Did Donald J. Trump break the law by requesting assistance from a foreign government to discredit former Vice President Joe Biden, in this case Ukraine? Or does the president have the authority to solicit such support regardless of the source? If the president is guilty of breaking the law, what is the proper remedy: acquittal, impeachment, censure or removal from office?

On these questions, the fate of the republic may weigh in the balance.

One danger is that the perennial hunt for seeking out wrongdoing to prove guilt has now reached a new destructive level in American politics. Facts, truth and reality have become distorted, manipulated or contorted into weapons to win political battles. In a more idealistic age that perhaps never really existed, people were entitled to their own opinions. But no one was entitled to their own facts. Likewise, democracies are under grave threat when truth is the first casualty.

By most accounts, the biggest current serial abuser of fact, truth and reality is the president. The Washington Post has detailed some 10,000 incidents thus far, when the president has, charitably, been reported as less than honest. Democrats are not innocent either. Adam Schiff, chairman of the House Intelligence Committee, is far from a non-partisan participant. And when truth or fact can be labeled “fake news,” or as “alternative facts,” can a democratic system of government work?

One answer is that government will fail. The Vietnam War is a starting point. For well over a decade, Democratic and Republican administrations knowingly lied, beginning with the Gulf of Tonkin resolution passed nearly unanimously by both houses of Congress over an attack that never took place. Later, the Watergate cover-up was based on lies.

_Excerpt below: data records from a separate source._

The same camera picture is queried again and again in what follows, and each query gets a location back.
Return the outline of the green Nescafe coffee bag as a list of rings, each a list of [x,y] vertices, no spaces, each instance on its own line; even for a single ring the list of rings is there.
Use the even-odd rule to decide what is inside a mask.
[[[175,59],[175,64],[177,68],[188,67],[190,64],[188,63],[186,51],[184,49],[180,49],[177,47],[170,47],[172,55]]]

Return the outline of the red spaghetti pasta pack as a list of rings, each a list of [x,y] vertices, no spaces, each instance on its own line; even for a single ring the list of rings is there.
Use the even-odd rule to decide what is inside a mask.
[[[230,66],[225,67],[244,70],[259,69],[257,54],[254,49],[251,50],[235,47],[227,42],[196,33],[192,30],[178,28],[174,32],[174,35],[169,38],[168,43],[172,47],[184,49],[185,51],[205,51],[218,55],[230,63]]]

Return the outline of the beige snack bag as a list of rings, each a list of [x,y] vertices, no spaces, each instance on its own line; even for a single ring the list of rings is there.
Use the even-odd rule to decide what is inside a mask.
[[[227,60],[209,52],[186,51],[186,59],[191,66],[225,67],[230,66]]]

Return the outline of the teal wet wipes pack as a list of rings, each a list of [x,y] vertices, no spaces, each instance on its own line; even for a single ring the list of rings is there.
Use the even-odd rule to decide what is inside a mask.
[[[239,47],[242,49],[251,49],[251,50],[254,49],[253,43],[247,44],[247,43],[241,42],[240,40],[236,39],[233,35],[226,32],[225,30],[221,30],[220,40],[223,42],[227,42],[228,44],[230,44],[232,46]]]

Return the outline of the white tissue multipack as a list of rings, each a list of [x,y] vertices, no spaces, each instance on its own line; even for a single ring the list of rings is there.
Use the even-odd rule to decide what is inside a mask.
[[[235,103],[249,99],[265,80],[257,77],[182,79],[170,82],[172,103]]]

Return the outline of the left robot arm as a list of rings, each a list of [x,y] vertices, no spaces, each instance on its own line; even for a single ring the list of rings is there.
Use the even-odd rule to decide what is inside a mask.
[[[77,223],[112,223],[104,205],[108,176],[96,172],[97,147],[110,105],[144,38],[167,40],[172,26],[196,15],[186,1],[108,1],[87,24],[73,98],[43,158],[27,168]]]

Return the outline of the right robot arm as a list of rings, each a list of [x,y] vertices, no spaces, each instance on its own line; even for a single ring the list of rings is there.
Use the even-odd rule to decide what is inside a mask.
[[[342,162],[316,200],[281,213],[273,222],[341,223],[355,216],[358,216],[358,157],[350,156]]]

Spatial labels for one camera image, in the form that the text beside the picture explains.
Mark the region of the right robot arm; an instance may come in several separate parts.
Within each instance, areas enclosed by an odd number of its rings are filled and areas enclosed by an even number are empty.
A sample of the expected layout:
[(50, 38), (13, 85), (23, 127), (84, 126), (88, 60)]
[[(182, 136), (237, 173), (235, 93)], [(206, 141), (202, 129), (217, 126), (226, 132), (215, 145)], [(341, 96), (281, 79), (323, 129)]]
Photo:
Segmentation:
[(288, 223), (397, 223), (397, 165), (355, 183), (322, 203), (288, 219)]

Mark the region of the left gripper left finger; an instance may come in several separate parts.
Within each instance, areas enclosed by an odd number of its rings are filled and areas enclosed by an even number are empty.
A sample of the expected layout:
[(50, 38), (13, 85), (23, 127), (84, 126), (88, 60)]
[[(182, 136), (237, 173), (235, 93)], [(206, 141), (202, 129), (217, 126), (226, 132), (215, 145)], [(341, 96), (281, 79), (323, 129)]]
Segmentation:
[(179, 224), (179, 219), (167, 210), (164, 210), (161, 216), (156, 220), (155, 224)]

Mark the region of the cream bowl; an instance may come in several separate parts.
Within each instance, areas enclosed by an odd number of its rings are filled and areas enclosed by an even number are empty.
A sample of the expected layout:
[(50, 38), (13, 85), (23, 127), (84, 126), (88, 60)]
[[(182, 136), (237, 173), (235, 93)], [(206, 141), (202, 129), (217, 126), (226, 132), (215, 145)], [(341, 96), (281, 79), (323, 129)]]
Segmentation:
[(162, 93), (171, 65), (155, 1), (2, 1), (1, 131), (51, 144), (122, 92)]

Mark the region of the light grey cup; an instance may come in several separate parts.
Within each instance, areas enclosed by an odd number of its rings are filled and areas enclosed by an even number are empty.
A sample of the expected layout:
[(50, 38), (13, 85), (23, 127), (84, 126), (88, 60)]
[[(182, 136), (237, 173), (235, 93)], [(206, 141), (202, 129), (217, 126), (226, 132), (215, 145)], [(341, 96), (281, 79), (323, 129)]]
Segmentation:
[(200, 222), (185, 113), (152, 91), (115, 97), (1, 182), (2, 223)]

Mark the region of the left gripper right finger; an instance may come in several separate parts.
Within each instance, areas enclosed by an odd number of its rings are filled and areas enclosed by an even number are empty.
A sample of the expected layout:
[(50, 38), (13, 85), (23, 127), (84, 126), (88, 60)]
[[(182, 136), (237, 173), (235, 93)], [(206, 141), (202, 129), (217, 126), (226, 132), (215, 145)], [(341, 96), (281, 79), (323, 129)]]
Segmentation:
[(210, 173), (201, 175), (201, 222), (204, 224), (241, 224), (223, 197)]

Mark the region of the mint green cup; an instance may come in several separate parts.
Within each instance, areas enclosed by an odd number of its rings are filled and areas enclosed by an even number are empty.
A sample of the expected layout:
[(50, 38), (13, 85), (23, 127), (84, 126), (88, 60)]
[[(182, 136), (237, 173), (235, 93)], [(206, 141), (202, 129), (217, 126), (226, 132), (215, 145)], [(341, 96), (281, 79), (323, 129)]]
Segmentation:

While certain former members of George W. Bush’s administration are still shameless about supporting the Iraqi invasion in 2003, the White House did not, as Secretary of Defense Donald Rumsfeld conclude, “just get it wrong.” Facts, truth and reality were manipulated to formulate false and illegitimate arguments for going to war. Weapons of mass destruction and fabricated Iraqi ties to al-Qaida simply did not exist. Cynics will argue that all governments lie or distort truth, facts and reality to serve their policies, interests and actions.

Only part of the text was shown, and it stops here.